# Chinese pepper steak??



## archer_456 (Apr 6, 2005)

Hello everyone, this is my first post, so be gentle, LOL. I finally got my wife to get over the dog and cat jokes that are associated with chinese foods, and now she is addicted to it like I am. Well, her favorite recipes are Pepper Steak and General Tso's chicken, and Egg rolls. So far I have been able to cook the Gen Tso's chk and egg rolls to near restaurant taste, my problem is the Pepper steak. I can cook it pretty well and we love it, but it's lacking the restaurant taste. Everything turns out perfect except for the gravy/sauce. My sauce turns out like a light brown sauce and semi thick not dark and clearish (restaurant stlye) looking, and it lacks that chinese distinctive flavour. Whats the secret?? 

The recipe I use calls for  Soy, cornstarch, sherry, ginger, garlic, red pepper (I added this for our own personal touch), green onions, steak, peppers and onions. I can post the step by step recipe if anyone thinks it would be more helpful.

Any help will be very appreciated.


----------



## Yakuta (Apr 6, 2005)

Archer my husband really likes pepper steak and here is how I make mine.  

Sliced Beef (I buy the precut, stirfry kind that comes from flank steak)
Green Bell Peppers sliced thinly
Yellow Onion sliced thinly
3-4 dried red whole arabol chillies
2 tbsp of oil
Chopped scallions for garnish

Sauce Ingredients:
2 tsp dark soy (makes a world of difference in color, try using that over the regular version)
1 tbsp of oyster sauce 
1 tbsp of hoisin sauce
1/4 tsp of sesame oil

In a large saute pan or wok, heat the oil.  When the oil is hot add the arabol chillies and then the beef and cook that on high heat until the beef is almost cook.  Now remove the beef and chillies with a slotted spoon and reserve on the side. 
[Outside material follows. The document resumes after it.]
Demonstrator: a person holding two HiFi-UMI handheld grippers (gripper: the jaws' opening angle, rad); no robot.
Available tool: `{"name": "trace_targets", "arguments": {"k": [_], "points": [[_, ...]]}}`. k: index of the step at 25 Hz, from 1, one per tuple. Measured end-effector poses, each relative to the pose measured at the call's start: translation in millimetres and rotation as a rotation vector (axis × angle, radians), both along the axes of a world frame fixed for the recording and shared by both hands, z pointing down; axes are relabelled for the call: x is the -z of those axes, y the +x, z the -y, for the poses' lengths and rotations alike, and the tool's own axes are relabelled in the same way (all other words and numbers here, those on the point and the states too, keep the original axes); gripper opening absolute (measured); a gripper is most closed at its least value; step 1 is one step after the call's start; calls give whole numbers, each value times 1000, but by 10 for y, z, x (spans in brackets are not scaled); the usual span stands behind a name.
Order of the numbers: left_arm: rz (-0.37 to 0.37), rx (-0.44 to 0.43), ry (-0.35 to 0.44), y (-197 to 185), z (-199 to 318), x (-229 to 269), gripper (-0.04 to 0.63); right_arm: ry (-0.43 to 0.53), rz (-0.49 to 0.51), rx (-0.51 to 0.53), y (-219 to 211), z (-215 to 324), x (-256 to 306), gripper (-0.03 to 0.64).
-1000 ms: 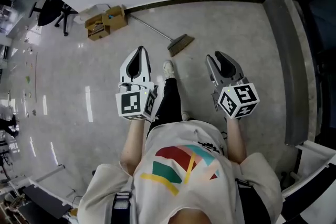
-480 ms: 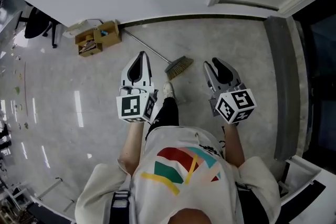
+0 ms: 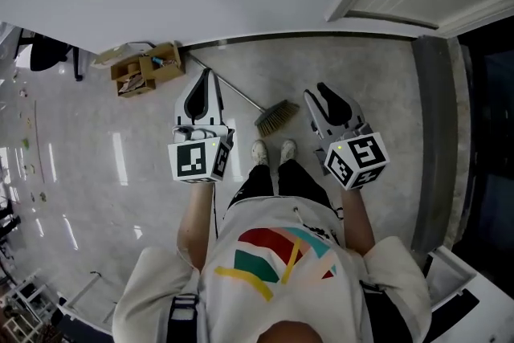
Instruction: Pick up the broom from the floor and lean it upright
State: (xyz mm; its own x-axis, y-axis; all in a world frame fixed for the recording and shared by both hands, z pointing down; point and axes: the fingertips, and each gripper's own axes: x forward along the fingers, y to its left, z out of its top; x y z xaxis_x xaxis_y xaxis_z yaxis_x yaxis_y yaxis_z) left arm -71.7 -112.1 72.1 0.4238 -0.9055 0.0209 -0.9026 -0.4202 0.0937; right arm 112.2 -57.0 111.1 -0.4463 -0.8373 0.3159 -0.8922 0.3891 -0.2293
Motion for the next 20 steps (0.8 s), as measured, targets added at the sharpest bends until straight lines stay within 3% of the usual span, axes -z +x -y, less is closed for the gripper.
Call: {"name": "trace_targets", "arguments": {"k": [12, 16, 20], "points": [[42, 142, -20, 16, 417, -106, 44, -14, -9, 248, -199, 916, -164, 129], [39, 164, 1, 6, 620, -370, 44, -60, -37, 331, -425, 1151, -555, 129], [10, 213, 0, -214, 887, -1050, 44, -73, -66, 401, -788, 1445, -1196, 130]]}}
In the same pan, add the  ginger and garlic and saute them for a minute.  Next add the onions and cook them on high for a minute.  Next add the peppers and cook them for another minute or two.  Now add the beef and sauce and let it all cook on high for a couple of minutes.  Garnish with finely chopped scallions and serve with rice. 

Note:  The cornstarch is what you want to omit from the recipe.  It makes the sauce thick and medium brown.  Without the cornstarch and with the addition of the dark soy, oyster and hoisin the sauce will have it's own body without any thickening agent added to it and it will be nice and dark brown and clear.


----------



## archer_456 (Apr 6, 2005)

Wow that was quick, LOL. Thanks for replying Yakuta. I will try that recipe out and see what it does. It is definitely different than my current recipe. 

Thanks, Tony


----------



## masteraznchefjr (Apr 7, 2005)

in chinese resturants for pepper steak they use baking soda to rub the steaks and den uses high power water to wash away the baking soda. that is what makes the steaks in chinese resturants so tender. If you see that the steak is cooked but really really red on the inside then they must have put a lot of baking soda. just random information


----------



## SierraCook (Dec 7, 2005)

I was going to make pepper steak tonight for dinner, but it did not happen.  So, tomorrow I might just have to make it using Yakuta's recipe.


----------